ABOUT THIS TASK:
Within these records, how many lines hold "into"? Give the number alone.

##### INFORMATION GIVEN

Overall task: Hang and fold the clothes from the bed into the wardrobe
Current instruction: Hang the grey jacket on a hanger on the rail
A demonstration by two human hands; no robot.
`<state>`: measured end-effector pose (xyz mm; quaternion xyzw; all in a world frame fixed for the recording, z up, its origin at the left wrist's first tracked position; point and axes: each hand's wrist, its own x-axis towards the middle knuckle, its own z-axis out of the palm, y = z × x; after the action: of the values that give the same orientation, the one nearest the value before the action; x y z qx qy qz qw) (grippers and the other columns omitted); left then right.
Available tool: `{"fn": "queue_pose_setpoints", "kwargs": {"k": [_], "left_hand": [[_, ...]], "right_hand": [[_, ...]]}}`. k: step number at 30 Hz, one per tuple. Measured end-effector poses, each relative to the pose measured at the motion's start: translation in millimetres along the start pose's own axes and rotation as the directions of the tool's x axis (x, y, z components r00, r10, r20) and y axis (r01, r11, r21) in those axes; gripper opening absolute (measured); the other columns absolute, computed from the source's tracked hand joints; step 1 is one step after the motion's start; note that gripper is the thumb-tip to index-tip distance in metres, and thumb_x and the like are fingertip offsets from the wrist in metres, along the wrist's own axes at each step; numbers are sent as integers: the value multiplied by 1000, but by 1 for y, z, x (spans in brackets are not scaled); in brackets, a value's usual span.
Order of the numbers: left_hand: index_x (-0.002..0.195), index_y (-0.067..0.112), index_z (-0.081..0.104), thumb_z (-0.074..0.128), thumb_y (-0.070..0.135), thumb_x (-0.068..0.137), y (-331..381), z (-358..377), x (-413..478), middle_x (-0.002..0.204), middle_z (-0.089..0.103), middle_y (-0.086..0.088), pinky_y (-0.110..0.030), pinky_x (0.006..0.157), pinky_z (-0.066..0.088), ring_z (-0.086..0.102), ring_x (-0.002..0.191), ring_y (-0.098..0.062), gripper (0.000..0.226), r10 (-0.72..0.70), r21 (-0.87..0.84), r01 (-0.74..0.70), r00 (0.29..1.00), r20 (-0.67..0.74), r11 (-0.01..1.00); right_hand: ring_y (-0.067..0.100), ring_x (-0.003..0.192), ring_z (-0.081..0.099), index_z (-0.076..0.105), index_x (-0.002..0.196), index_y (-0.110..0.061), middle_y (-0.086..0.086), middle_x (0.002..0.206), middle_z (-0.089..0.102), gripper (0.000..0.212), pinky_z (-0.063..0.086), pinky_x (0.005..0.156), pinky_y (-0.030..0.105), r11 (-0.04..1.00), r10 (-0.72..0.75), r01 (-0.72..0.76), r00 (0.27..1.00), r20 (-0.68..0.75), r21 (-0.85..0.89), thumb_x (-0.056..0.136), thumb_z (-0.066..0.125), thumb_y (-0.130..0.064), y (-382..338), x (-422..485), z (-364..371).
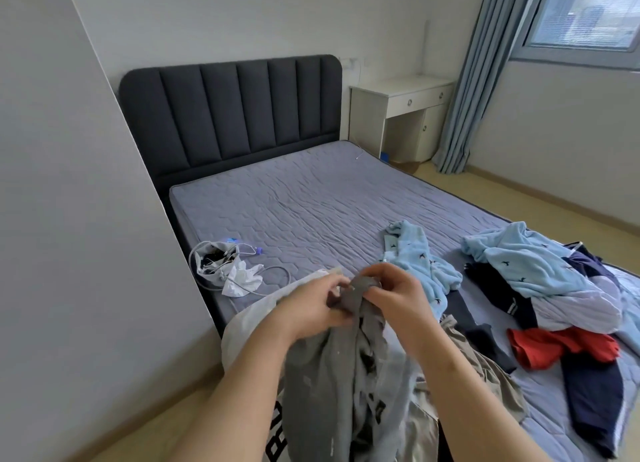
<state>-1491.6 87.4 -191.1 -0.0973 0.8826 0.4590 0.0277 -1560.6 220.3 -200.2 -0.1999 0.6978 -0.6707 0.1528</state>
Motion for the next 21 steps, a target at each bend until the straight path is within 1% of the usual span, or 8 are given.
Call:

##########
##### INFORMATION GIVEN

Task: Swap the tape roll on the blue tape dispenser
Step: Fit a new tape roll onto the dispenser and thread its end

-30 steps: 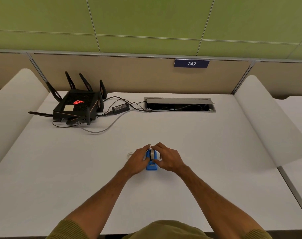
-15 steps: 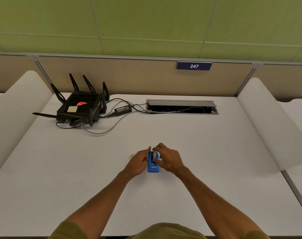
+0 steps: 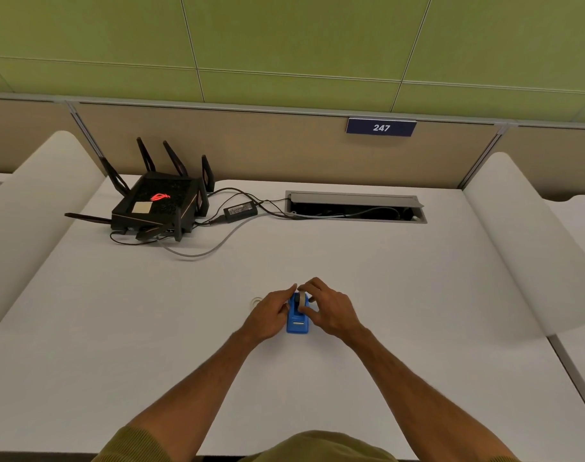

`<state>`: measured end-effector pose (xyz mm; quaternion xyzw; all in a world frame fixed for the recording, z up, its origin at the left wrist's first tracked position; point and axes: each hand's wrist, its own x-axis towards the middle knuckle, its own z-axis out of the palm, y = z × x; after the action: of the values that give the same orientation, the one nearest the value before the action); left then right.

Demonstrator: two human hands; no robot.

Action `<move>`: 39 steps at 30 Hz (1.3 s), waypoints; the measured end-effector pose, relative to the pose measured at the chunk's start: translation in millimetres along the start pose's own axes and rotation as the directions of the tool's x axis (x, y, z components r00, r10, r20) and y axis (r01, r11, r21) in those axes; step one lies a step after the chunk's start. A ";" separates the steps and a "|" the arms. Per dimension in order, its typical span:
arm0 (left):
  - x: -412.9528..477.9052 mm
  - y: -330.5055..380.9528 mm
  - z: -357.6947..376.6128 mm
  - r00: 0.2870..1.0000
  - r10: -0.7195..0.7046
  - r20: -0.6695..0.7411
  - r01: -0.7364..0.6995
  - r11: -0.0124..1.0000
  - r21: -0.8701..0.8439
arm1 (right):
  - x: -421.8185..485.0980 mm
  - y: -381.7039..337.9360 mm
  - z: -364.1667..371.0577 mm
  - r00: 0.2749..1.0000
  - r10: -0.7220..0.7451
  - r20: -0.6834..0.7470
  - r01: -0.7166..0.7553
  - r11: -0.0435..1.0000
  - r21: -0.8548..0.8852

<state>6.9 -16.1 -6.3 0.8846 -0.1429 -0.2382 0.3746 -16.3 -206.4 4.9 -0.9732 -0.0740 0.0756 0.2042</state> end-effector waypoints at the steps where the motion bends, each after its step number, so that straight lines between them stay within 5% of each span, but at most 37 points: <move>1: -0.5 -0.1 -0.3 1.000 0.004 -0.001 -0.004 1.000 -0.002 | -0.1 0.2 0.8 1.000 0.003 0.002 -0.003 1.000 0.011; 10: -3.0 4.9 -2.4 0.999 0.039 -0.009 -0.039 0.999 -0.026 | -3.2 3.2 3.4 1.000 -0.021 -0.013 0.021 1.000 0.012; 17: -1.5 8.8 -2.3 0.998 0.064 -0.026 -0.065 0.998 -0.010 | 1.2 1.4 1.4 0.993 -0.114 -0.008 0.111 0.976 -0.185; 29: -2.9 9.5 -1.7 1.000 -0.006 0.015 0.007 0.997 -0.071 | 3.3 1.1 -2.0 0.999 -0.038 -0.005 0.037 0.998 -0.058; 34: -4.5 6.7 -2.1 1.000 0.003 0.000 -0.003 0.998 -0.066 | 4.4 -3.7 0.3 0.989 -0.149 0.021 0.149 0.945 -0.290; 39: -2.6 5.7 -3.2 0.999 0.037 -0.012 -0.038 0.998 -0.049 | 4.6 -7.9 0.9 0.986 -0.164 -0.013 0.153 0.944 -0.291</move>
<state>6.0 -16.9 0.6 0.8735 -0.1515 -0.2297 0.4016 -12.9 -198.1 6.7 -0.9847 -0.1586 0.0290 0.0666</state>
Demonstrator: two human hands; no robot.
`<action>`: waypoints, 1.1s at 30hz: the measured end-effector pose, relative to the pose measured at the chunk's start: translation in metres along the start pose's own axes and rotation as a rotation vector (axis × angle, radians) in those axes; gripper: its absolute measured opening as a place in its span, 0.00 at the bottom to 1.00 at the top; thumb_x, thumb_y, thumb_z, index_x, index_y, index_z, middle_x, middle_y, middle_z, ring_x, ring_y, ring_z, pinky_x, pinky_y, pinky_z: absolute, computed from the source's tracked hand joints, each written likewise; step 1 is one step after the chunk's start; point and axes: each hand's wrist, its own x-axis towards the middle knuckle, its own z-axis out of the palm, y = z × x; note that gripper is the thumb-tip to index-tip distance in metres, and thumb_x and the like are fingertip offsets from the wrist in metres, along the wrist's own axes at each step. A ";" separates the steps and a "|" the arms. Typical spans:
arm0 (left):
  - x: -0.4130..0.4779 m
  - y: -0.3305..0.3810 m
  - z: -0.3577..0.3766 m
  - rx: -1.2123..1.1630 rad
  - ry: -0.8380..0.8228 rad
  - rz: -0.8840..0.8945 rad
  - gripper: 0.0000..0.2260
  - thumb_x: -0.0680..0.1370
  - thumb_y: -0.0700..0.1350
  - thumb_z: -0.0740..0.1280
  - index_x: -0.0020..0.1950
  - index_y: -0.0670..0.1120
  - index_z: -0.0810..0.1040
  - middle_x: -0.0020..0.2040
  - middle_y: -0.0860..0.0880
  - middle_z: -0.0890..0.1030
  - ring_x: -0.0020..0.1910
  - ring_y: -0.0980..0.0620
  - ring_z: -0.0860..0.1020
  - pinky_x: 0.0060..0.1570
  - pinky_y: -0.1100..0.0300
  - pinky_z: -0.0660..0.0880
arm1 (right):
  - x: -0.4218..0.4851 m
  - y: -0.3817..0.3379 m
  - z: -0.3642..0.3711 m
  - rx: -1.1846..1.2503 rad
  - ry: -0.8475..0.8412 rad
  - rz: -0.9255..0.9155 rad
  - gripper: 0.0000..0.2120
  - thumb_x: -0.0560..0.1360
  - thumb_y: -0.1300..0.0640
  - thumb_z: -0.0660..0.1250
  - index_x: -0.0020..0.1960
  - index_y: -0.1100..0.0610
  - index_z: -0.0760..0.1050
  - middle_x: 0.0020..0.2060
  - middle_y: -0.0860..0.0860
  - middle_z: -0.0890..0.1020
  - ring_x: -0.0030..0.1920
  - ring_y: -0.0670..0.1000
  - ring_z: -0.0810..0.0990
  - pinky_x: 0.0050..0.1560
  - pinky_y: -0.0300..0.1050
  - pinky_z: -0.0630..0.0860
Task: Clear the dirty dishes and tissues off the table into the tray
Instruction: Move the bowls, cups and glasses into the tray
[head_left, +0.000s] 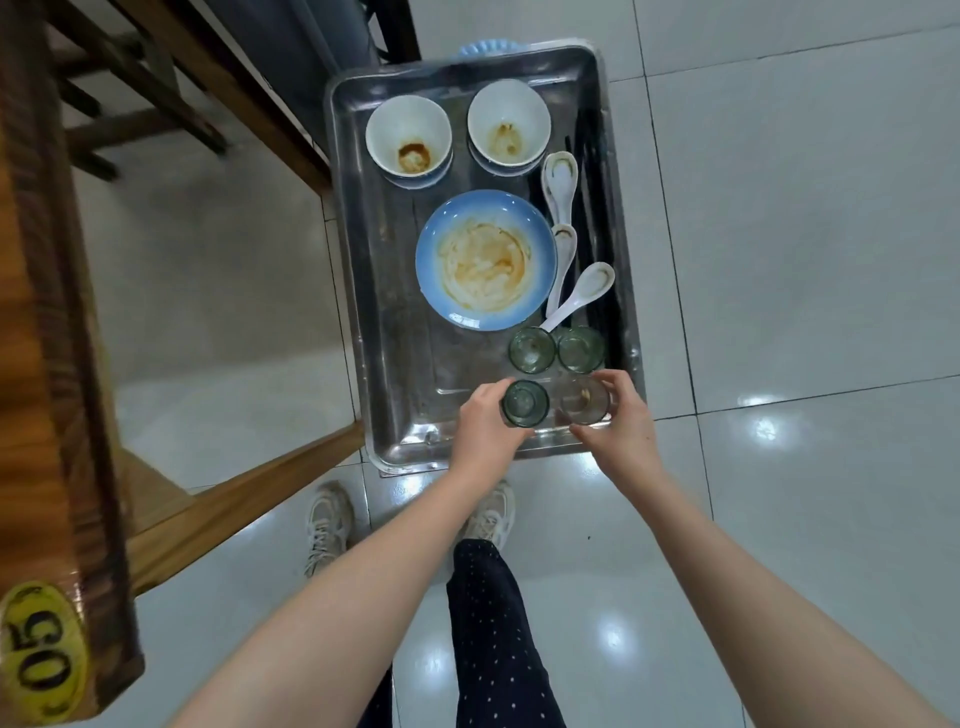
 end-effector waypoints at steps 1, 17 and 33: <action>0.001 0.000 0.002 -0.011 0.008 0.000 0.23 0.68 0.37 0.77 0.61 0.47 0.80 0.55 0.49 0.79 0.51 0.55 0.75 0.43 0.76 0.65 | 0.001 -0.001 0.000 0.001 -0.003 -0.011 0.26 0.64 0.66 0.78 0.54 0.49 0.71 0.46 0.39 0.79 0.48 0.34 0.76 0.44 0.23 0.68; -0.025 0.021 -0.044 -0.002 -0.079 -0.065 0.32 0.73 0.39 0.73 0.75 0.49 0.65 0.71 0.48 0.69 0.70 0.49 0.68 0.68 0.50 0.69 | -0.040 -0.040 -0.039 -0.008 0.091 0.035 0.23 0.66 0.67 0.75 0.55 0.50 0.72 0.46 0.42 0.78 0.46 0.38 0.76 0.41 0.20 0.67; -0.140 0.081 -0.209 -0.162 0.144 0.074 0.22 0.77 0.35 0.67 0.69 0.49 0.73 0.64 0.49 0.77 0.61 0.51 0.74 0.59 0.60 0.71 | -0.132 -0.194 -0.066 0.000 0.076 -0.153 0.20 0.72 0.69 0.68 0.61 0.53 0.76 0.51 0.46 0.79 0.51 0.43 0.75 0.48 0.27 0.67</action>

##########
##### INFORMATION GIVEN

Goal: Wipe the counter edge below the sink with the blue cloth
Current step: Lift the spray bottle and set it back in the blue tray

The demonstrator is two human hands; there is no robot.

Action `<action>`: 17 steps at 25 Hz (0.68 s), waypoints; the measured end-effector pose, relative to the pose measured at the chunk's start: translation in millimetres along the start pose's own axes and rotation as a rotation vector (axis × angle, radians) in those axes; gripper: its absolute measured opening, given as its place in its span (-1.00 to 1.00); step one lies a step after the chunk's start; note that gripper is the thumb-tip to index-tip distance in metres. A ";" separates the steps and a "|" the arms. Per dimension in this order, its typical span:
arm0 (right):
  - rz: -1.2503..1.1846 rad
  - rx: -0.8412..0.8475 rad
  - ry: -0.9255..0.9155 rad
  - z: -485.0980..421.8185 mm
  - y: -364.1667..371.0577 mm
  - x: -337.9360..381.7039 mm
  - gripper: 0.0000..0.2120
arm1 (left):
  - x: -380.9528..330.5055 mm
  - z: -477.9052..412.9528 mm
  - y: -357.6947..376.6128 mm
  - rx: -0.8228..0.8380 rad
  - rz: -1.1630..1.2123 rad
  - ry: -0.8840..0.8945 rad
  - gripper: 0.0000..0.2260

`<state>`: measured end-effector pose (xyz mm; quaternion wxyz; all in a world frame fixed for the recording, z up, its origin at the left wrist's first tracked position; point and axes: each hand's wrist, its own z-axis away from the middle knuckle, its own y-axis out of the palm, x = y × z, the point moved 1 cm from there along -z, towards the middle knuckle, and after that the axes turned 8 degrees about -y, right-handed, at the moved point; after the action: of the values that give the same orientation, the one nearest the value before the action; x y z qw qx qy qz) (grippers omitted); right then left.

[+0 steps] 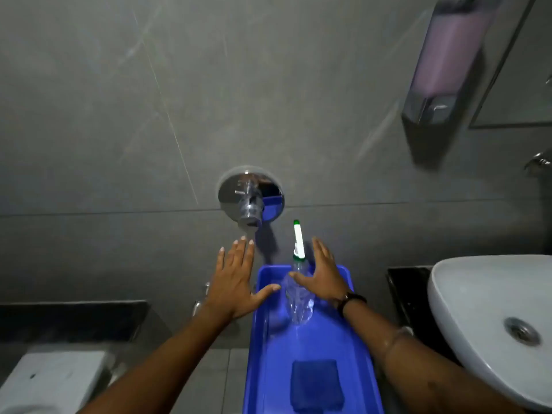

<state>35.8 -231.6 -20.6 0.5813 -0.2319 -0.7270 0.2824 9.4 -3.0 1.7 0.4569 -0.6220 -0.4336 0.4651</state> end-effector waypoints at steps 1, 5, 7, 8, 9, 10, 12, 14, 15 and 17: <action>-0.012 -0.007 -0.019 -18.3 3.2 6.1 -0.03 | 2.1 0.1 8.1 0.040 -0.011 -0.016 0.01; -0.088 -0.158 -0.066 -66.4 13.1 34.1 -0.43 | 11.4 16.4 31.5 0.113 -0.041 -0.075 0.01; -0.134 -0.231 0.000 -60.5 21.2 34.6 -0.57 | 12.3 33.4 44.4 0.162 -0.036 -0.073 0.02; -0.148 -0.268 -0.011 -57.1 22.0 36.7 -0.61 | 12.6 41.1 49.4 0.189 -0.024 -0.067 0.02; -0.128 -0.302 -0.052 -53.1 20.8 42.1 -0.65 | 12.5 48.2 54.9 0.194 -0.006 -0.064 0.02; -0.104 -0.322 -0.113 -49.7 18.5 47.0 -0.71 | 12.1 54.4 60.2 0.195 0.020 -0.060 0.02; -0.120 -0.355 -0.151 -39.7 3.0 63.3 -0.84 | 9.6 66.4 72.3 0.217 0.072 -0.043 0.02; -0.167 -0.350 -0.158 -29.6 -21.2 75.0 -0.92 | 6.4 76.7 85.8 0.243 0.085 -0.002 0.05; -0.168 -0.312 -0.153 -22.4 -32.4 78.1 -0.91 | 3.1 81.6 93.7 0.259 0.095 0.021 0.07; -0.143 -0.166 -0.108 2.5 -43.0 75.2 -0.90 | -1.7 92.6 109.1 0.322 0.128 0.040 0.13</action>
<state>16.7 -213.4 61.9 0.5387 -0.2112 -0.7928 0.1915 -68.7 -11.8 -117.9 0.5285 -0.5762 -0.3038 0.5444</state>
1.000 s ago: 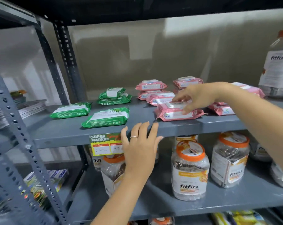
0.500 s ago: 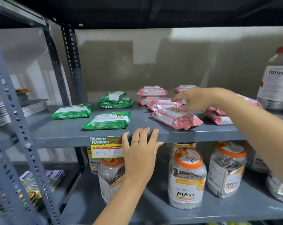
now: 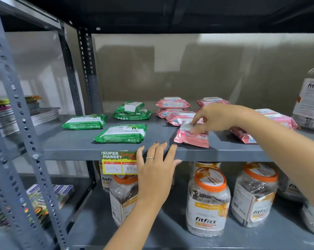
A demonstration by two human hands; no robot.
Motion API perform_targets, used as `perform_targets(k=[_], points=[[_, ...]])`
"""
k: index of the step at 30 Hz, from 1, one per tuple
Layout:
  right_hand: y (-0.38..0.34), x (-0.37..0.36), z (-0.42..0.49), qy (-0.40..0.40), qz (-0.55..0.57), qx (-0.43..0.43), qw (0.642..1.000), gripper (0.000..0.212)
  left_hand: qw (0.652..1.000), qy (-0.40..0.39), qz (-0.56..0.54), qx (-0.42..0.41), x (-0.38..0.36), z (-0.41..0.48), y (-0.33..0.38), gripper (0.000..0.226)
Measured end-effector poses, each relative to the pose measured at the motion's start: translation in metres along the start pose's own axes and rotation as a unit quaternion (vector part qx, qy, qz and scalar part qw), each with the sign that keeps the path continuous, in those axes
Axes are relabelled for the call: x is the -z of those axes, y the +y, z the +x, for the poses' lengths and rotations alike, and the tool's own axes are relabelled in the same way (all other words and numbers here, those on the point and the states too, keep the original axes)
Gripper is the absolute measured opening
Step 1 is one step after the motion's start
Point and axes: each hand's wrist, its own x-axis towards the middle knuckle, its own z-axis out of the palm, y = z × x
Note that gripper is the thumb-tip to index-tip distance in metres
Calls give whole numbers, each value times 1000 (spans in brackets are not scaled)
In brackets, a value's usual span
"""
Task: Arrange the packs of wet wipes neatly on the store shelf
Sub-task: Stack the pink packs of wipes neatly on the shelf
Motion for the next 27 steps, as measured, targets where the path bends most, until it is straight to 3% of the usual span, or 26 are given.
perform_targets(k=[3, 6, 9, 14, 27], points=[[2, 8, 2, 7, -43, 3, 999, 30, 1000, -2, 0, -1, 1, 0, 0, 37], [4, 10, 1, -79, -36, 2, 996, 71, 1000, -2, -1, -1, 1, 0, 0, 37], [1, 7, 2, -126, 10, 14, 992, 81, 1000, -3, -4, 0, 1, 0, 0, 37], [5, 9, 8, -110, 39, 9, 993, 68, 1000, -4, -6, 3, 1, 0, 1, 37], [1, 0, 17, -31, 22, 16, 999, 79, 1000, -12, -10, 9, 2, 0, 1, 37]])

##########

EXERCISE ANSWER:
3